Timoléon se leva comme s’il avait été mû par un ressort et partit précipitamment.

— Connaissez-vous M. de Gercourt, l’auteur de la pièce ? On dit qu’il est charmant — dit madame Girard.

— Je l’ai souvent rencontré ; il est fort aimable.

— Mais pourquoi se mêle-t-il d’écrire ?

— Quand ce ne serait, madame — répondit M. de Brévannes — que pour avoir le plaisir de vous voir assister à la première représentation de son ouvrage avec un si délicieux sobi… sobé…

— Sobieska… — dit vivement madame Girard.

À ce moment la porte de la loge s’ouvrit, et M. Girard reparut.

— Eh bien ? — lui demanda sa femme.

— Alphonsine, vous ne vous êtes pas trompée… il y a une de ces loges louée à madame la marquise de Luceval.

— Bravo ! dit Alphonsine.

— Ce n’est pas tout : vous qui êtes curieuse de nouvelles, je vais vous en donner une fameuse.

— Comment ?

— Pendant que je questionnais l’ouvreuse, il est arrivé un chasseur galonné sur toutes les coutures, demandant où était la loge louée à madame la princesse de Hansfeld… C’était justement la loge voisine de celle de madame de Luceval… là, juste en face de nous.

— Quel bonheur ! je ne l’ai jamais rencontrée, la princesse ; on la dit si belle !… — dit madame Girard.

— Ma foi, je suis tout aussi ravi que vous, madame — reprit M. de Brévannes — de voir enfin cette mystérieuse beauté. L’autre jour, au bal de l’Opéra, on ne parlait que d’elle, des étrangetés de son invisible mari.

— Il ne sera du moins pas invisible ce soir — dit M. Girard.

— Pourquoi cela ? — demanda sa femme.

— Par une raison toute simple, bonne amie, c’est que le chasseur est venu demander si l’on ne pourrait pas avoir un fauteuil pour S. E., qui est, dit-on, fort souffrante, et qui sort pour la première fois depuis une longue maladie.

— Quelle idée ! venir au spectacle ! — dit madame Girard.

— Fantaisie de malade, sans doute — reprit Brévannes.

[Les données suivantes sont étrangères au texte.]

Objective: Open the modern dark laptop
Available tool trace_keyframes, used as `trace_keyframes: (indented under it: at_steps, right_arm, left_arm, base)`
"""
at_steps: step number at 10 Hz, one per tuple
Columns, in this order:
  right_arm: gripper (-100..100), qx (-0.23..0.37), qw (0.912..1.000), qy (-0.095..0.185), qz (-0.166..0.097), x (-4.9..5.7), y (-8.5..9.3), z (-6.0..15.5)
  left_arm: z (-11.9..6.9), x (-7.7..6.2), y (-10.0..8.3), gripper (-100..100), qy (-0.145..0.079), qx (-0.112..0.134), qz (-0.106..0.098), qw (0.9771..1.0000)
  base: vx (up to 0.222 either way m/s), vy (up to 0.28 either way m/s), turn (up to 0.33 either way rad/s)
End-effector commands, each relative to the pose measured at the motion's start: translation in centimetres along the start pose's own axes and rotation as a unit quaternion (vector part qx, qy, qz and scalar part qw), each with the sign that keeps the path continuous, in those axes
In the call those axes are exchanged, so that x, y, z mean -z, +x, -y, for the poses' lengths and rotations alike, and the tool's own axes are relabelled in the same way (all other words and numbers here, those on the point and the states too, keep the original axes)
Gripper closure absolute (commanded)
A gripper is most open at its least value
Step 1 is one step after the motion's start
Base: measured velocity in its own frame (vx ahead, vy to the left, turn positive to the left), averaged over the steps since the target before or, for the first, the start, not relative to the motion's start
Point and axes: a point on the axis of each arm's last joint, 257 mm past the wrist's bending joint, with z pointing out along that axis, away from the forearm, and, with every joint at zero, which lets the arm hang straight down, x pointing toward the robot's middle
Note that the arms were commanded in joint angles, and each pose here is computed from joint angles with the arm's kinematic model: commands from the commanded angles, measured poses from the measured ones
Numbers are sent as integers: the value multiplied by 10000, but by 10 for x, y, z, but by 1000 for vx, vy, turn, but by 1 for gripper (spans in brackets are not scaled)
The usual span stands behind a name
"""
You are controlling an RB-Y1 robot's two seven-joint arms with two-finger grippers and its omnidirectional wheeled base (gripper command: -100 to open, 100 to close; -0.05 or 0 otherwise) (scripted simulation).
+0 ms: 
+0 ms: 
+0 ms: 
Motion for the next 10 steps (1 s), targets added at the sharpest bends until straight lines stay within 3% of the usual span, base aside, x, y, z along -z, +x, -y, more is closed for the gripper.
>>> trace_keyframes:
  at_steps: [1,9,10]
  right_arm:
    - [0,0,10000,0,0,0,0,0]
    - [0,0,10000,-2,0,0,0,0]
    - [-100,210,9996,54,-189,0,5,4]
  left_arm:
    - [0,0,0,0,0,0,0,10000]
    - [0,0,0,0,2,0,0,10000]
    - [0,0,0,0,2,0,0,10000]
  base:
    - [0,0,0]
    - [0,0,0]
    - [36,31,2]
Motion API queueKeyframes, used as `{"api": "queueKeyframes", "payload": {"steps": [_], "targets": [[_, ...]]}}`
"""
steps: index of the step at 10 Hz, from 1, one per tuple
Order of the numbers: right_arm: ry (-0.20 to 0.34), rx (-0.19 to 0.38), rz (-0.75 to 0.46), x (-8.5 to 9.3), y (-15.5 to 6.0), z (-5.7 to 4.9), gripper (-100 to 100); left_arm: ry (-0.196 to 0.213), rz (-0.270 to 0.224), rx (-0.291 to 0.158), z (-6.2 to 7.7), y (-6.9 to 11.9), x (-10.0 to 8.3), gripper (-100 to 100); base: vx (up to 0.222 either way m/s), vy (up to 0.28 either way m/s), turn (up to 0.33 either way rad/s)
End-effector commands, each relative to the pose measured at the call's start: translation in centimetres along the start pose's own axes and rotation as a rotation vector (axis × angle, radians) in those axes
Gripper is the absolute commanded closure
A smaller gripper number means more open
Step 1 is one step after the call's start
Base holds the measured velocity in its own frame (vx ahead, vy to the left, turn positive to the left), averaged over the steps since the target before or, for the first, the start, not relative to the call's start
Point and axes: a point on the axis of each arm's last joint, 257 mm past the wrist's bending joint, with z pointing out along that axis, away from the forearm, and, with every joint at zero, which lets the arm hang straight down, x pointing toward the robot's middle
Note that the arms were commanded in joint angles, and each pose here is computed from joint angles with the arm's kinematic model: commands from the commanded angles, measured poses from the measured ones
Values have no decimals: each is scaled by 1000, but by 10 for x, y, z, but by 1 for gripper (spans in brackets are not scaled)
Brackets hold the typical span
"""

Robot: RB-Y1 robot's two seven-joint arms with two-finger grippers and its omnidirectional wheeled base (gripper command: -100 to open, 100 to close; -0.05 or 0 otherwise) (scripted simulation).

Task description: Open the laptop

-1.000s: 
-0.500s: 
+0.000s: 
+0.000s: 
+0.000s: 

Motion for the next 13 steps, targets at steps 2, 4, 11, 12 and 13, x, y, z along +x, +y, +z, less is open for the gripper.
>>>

— L’ouvreuse a répondu au chasseur qu’il fallait demander cela au contrôleur — reprit M. Girard. — Là-dessus le chasseur est descendu, et je suis bien vite revenu vous apporter, bonne amie, mon petit butin de nouvelles.

— Enfin, c’est heureux — dit Brévannes — nous allons donc voir ce couple singulier, étrange, fantastique.

— Quelle est donc cette princesse, mon ami ? — demanda Berthe à M. de Brévannes.

— Une très belle et admirable personne, dit-on, à la mode cet hiver, et auprès de qui tous nos élégants ont perdu leurs galanteries… Quant au prince, on se perd dans les suppositions les plus extraordinaires et la plus contradictoires ; mais…

— Ah ! mon Dieu ! — s’écria madame Girard en interrompant M. de Brévannes — voilà la marquise de Luceval dans sa loge… elle n’a pas son sobieska !

Nous conduirons le lecteur dans la loge de la marquise de Luceval, où il apprendra peut-être pourquoi elle n’a pas son sobieska.